GIT LFS: This repo tracks files using GIT LFS. Install GIT LFS first, then clone regularly.
This project deals with wrangling of OpenStreetMap data of Berlin, Germany. Two regions were used:
- A custom crop of the Berlin city area.
- Region:
52.3319824..52.6797125 N
,13.0709838..13.7741088 E
(OSM). 101 MB
compressed,1.4 GB
decompressed XML.
- Region:
- A smaller sample of the Mitte district of Berlin.
- Region:
52.52912..52.53794 N
,13.39977..13.40550 E
(OSM). 148 KB
compressed,1.9 MB
decompressed XML.
- Region:
These are of particular interest to me, because Berlin is my hometown and Berlin Mitte is the district in which I grew up and went to school.
If needed, both regions can be downloaded again e.g. by querying the XAPI Compatibility Layer of the OSM Overpass API (see here):
wget -O berlin.osm 'http://www.overpass-api.de/api/xapi?*[bbox=13.0709838,52.3319824,13.7741088,52.6797125][@meta][@timeout=3600]'
wget -O berlin-mitte.osm 'http://www.overpass-api.de/api/xapi?*[bbox=13.39977,52.52912,13.40550,52.53794][@meta]'
By running the tag extraction script find_tags.py
on the full Berlin city region the
following OSM XML tag paths (and the number of their occurrences) were determined:
1 osm
935054 osm.way
1 osm.note
1 osm.meta
6007591 osm.node
7429706 osm.way.nd
2738476 osm.way.tag
3215139 osm.node.tag
14715 osm.relation
78089 osm.relation.tag
325599 osm.relation.member
where osm
is the root element.
The smaller Berlin Mitte region, in contrast, contains the following counts:
1 osm
864 osm.way
1 osm.note
1 osm.meta
7580 osm.node
8788 osm.way.nd
2854 osm.way.tag
5518 osm.node.tag
40 osm.relation
332 osm.relation.tag
2539 osm.relation.member
A description of the base elements node
, way
, relation
and tag
can be found here.
The find_tag_keys.py
script counts all tag
keys. The result looks e.g. like
this:
2 abandoned:place
46 access
1004 addr:city
966 addr:country
2 addr:flats
2 addr:housename
1030 addr:housenumber
4 addr:inclusion
1010 addr:postcode
1027 addr:street
970 addr:suburb
2 advertising
12 alt_name
...
2 diet:vegan
4 diet:vegetarian
2 direction
2 dispensing
2 disused:shop
2 drink:wine
4 drinking_water
...
2 toilets
28 toilets:wheelchair
...
317 wheelchair
8 wheelchair:description
23 wikidata
19 wikipedia
2 workrules
Street names can be collected into a file street_names.txt
using
python collect_street_names.py --out street_names.txt
This creates a file like
Anklamer Straße
Arkonaplatz
Choriner Straße
Fehrbelliner Straße
Fürstenberger Straße
Granseer Straße
Griebenowstraße
Rheinsberger Straße
Ruppiner Straße
Swinemünder Straße
Torstraße
Veteranenstraße
Weinbergsweg
Wolliner Straße
Zehdenicker Straße
Zionskirchplatz
Zionskirchstraße
To check name auditing, call
python test_street_names.py street_names.txt
This runs a sequence of validation and correction steps and should print out a report like the following (depending on the set of street names):
Skipped "Allee der Kosmonauten/ Märkische Allee": Not a street.

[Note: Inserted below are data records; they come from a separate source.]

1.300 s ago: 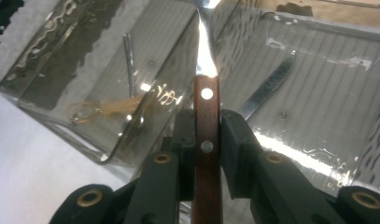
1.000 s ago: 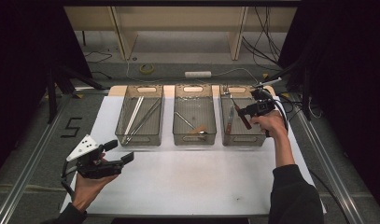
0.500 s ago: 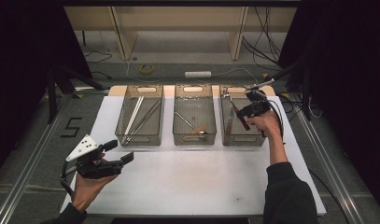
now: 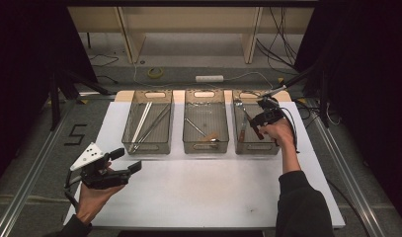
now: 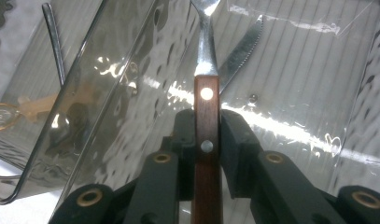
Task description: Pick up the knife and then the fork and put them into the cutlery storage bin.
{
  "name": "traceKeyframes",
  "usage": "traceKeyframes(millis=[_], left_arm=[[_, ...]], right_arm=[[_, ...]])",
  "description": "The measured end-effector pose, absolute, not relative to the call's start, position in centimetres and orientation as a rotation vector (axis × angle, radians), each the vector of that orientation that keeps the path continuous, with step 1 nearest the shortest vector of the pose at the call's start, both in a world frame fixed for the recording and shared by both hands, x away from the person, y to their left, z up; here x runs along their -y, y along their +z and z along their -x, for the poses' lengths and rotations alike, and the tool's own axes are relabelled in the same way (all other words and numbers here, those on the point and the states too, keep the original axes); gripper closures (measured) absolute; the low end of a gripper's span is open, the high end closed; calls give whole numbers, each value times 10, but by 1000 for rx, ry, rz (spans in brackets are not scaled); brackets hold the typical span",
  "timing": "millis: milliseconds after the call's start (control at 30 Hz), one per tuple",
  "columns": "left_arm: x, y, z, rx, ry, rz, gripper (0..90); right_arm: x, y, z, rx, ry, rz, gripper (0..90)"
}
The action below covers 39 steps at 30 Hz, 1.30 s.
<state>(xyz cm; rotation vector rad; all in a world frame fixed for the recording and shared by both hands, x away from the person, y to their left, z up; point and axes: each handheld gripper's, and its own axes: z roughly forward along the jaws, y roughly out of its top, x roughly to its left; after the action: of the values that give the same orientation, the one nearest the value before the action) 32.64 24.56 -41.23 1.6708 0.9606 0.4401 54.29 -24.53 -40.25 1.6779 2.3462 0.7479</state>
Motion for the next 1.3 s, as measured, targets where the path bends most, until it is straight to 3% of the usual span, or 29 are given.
traceKeyframes(millis=[500, 633, 1300], left_arm=[[-246, -413, -327, -963, 439, -1671, 157], [-246, -412, -326, -961, 439, -1674, 157], [-245, -413, -327, -960, 436, -1681, 157]], right_arm=[[240, -411, -548, -2355, 701, -1707, 755], [238, -408, -547, -2352, 728, -1697, 619], [223, -389, -519, -2342, 898, -1549, 424]])
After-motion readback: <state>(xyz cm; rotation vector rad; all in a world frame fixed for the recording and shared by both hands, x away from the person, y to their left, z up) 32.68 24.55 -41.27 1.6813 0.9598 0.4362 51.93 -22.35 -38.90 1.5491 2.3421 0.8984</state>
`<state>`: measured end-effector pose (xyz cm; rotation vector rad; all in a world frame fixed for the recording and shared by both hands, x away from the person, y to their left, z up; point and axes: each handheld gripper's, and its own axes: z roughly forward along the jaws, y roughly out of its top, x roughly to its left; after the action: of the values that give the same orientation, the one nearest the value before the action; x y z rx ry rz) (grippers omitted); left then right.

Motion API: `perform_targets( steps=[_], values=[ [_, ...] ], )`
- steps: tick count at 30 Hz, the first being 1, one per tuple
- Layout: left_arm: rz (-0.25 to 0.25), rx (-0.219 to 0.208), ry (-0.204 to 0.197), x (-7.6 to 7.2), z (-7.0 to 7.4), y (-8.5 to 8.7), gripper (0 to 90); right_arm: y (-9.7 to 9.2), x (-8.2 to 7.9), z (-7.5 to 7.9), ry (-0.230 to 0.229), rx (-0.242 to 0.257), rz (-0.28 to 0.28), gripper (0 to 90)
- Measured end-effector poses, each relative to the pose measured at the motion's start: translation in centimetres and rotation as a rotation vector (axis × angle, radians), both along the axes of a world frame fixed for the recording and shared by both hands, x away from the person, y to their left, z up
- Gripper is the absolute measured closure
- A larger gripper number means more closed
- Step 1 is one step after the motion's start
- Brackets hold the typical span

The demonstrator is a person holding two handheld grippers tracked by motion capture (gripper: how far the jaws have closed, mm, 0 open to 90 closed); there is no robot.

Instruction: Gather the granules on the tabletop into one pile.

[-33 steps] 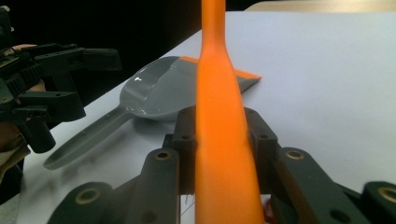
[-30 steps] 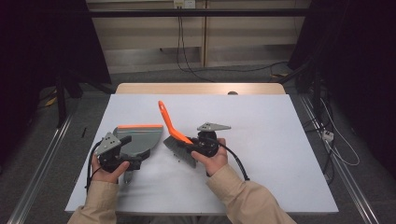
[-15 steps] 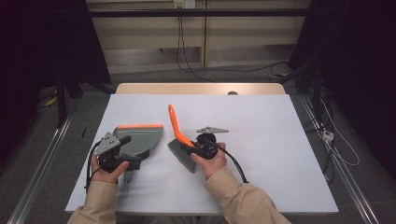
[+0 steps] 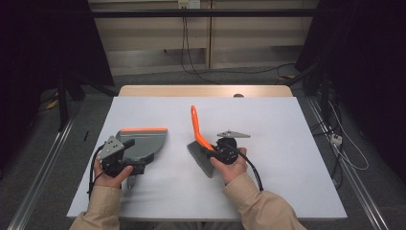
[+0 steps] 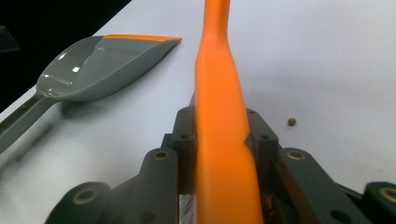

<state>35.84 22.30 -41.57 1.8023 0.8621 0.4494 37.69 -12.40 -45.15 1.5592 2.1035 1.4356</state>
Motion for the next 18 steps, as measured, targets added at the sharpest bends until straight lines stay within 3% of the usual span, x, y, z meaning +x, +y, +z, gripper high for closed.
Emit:
perform_targets(
  steps=[18],
  values=[
    [0.0, 0.002, -0.001, 0.0, 0.0, -0.1, 5.7, -3.1, -0.1, -0.2, 0.013, 0.017, -0.044, 70.3]
  ],
)
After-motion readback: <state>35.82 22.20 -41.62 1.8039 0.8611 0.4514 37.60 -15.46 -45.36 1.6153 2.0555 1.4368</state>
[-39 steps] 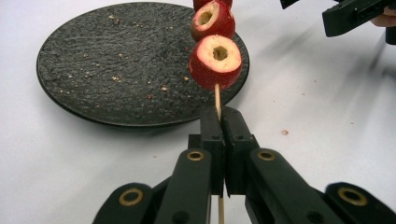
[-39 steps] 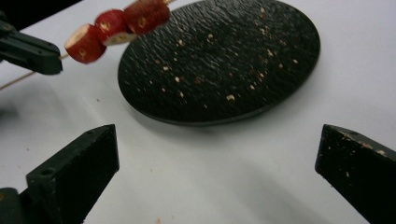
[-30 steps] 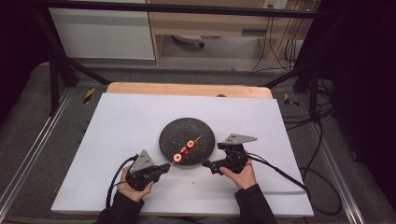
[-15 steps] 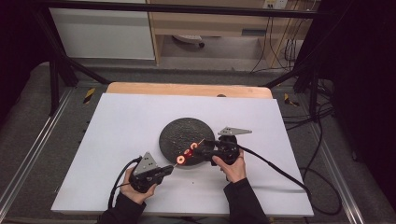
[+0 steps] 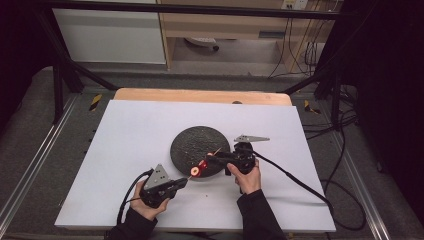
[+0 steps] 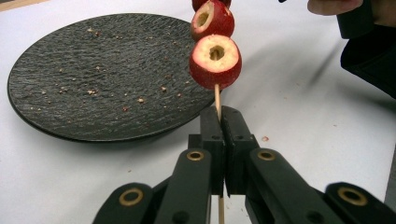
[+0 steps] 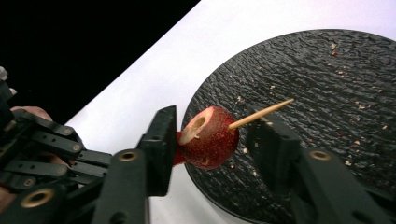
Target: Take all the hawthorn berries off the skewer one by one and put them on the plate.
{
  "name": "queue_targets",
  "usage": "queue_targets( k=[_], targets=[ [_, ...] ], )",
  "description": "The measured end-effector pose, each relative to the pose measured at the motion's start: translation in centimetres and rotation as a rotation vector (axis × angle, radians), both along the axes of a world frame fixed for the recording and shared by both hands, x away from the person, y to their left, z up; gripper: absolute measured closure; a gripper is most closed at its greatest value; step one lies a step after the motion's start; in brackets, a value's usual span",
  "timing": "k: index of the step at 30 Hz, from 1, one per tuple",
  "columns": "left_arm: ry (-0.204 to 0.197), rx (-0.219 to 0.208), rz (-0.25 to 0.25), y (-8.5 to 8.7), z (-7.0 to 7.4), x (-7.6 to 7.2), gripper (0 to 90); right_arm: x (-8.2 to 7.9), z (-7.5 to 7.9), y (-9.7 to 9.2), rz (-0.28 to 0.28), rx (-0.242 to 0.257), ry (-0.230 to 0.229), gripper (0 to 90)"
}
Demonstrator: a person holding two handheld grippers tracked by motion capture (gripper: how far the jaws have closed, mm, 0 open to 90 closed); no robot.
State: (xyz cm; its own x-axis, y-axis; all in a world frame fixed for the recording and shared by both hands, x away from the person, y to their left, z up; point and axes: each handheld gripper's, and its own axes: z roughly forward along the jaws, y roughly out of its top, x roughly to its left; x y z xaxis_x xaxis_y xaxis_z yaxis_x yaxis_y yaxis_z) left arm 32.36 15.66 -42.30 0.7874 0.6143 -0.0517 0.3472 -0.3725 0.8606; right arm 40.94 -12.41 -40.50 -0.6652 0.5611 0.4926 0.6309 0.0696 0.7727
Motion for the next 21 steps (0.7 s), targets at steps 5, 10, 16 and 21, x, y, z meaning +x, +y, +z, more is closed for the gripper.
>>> queue_targets(
  k=[5,10,16,21],
  targets=[
    [-0.009,-0.006,-0.002,0.0,0.0,0.0,88.1,0.1,0.3,-0.1,0.002,0.035,0.015,60.6],
    [-0.018,-0.012,0.001,0.1,0.1,-0.1,88.1,0.1,0.7,-0.4,-0.007,0.046,0.009,60.9],
    [-0.023,-0.025,0.002,0.4,0.3,-0.1,88.1,0.4,1.6,-1.1,-0.059,0.053,-0.021,60.9],
    [-0.025,-0.028,0.005,0.5,0.4,-0.1,88.1,0.9,2.6,-2.1,-0.088,0.047,-0.046,61.0]
  ],
)
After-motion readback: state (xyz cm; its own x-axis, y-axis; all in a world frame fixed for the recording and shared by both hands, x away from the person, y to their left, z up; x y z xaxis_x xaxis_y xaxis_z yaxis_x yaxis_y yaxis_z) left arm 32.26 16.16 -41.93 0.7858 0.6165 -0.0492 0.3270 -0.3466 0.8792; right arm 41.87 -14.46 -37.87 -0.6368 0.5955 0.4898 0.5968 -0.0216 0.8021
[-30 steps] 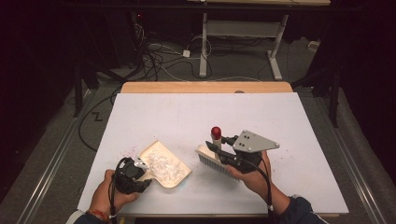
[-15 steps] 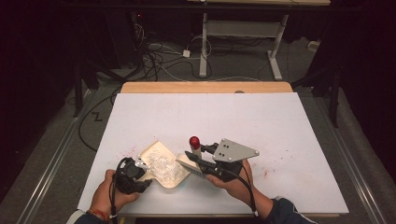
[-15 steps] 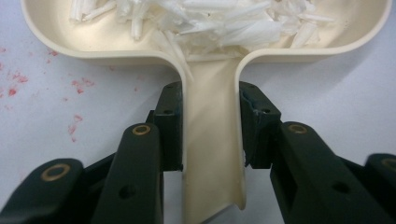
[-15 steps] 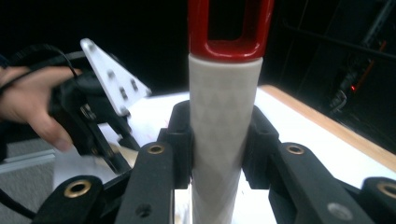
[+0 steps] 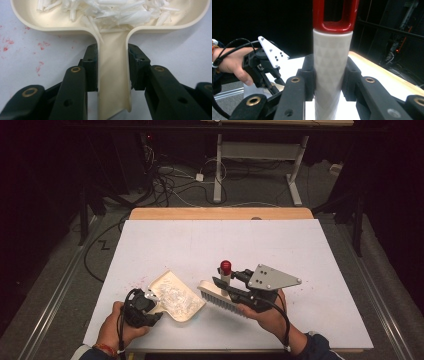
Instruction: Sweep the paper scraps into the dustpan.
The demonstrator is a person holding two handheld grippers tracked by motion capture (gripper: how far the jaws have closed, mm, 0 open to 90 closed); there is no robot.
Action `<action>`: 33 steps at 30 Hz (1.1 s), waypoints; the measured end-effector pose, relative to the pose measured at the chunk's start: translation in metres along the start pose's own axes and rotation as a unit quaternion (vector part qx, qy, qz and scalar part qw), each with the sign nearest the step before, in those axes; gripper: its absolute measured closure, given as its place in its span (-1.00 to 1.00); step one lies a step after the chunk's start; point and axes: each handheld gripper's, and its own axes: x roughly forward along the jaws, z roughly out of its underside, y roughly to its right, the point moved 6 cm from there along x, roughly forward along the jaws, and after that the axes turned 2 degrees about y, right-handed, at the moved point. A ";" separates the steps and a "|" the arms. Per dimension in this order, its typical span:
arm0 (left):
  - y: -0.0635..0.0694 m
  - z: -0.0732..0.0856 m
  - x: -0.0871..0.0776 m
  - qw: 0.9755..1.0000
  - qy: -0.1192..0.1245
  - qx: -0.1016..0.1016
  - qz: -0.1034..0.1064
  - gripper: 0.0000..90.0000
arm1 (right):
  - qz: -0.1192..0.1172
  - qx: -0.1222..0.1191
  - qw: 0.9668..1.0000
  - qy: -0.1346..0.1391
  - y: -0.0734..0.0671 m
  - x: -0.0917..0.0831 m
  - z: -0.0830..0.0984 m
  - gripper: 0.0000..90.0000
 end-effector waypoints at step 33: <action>0.006 0.010 -0.002 1.000 0.002 0.000 -0.003 0.41 | 0.113 0.038 0.993 0.008 0.078 -0.068 0.010 0.56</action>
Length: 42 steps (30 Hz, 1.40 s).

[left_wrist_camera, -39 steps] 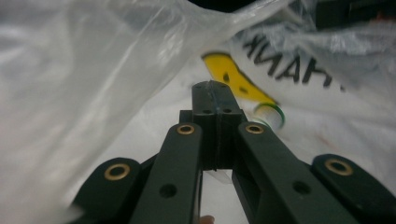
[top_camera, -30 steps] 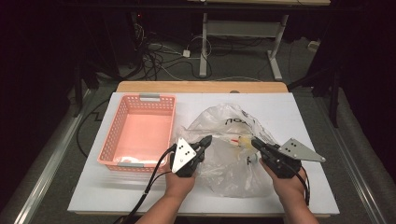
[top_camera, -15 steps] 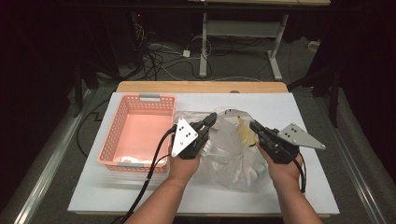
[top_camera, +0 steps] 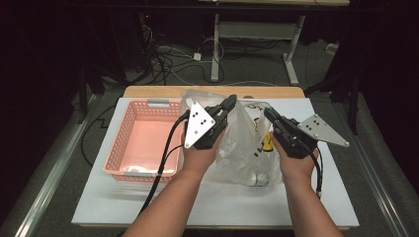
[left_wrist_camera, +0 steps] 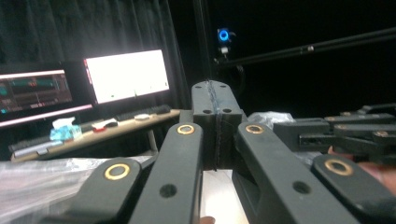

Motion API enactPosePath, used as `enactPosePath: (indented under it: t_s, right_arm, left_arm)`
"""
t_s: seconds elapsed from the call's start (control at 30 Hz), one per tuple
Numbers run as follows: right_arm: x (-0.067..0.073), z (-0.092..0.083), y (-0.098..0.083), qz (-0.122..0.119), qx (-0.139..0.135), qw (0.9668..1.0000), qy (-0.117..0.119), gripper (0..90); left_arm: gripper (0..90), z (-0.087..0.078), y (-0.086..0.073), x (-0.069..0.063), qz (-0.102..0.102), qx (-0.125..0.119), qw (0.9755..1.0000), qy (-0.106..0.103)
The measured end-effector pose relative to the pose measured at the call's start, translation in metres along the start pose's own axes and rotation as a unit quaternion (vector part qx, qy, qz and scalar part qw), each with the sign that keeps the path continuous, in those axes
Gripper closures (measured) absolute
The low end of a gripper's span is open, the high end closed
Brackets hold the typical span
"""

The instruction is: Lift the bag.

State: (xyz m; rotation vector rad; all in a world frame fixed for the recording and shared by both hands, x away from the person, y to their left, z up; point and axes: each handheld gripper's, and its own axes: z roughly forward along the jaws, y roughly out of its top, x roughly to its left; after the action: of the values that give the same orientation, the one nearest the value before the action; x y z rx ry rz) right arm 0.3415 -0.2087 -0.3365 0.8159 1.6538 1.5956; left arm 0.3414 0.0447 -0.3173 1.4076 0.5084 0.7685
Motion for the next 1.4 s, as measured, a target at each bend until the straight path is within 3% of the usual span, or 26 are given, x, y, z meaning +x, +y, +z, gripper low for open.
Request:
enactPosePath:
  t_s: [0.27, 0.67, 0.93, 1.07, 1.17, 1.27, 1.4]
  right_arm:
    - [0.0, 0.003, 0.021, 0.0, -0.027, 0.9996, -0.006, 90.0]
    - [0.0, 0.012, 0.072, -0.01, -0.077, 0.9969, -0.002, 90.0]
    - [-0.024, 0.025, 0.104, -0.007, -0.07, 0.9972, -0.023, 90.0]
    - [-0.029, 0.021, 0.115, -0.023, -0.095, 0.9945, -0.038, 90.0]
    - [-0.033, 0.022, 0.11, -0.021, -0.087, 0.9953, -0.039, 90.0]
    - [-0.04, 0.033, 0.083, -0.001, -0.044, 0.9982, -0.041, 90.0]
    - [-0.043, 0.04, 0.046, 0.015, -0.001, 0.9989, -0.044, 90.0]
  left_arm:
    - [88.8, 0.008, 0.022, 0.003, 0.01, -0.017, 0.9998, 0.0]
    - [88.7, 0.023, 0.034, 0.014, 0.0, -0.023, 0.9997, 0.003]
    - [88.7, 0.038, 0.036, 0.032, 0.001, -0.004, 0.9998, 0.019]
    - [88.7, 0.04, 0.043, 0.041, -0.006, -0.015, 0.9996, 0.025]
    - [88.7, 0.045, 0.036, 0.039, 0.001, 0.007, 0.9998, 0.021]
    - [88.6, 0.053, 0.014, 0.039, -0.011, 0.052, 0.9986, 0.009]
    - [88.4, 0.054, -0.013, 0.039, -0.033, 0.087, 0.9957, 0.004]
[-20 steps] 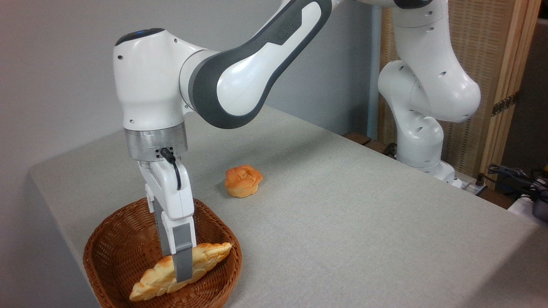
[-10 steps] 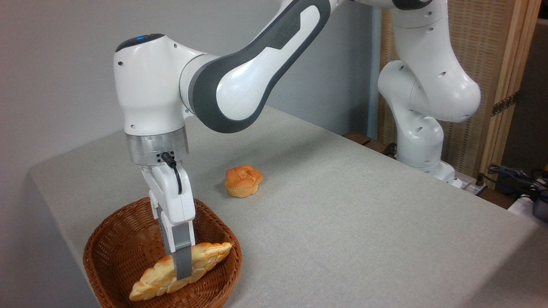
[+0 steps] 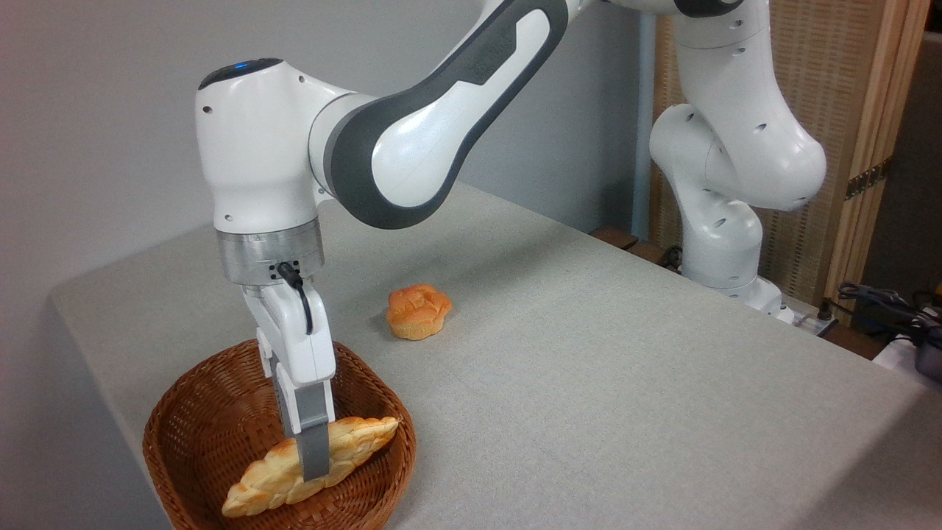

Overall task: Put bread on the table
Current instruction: 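Lower the gripper onto the braided loaf and close on it, then lift the braided loaf up out of the basket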

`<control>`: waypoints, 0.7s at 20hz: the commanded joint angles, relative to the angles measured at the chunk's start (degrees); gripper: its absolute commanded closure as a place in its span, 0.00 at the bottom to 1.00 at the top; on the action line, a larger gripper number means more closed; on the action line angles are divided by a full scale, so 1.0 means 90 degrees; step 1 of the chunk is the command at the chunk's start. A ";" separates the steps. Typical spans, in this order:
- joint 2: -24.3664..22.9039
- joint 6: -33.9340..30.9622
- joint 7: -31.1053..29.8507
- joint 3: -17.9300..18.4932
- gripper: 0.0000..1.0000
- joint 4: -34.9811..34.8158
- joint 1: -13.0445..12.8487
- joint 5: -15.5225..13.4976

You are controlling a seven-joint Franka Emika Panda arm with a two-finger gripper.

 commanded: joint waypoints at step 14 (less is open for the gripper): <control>-0.0116 0.0131 0.0014 -0.0114 0.93 0.0007 0.0030 0.0017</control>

Corrected "Bergstrasse" to "Bergstraße".
Corrected "Blankenfelder Str." to "Blankenfelder Straße".
Skipped "Eichner Grenzweg/Ahrensfelder Chaussee": Not a street.
Corrected "Ernst Zinna Weg" to "Ernst-Zinna-Weg".
Corrected "Stadtrandstaße" to "Stadtrandstraße".
Corrected "Strandpromedade" to "Strandpromenade".
Skipped "U-Bahnhof Alt-Tempelhof": Not a street.
Corrected "Waterloo Ufer" to "Waterloo-Ufer".
This project uses lxml.etree
rather than xml.etree.cElementTree
due to its additional schema validation capabilities.
Since no official XSD document seems to be available for
the OSD format, a definition was taken from here.
It can be found at osm-extracts/osm.xsd
.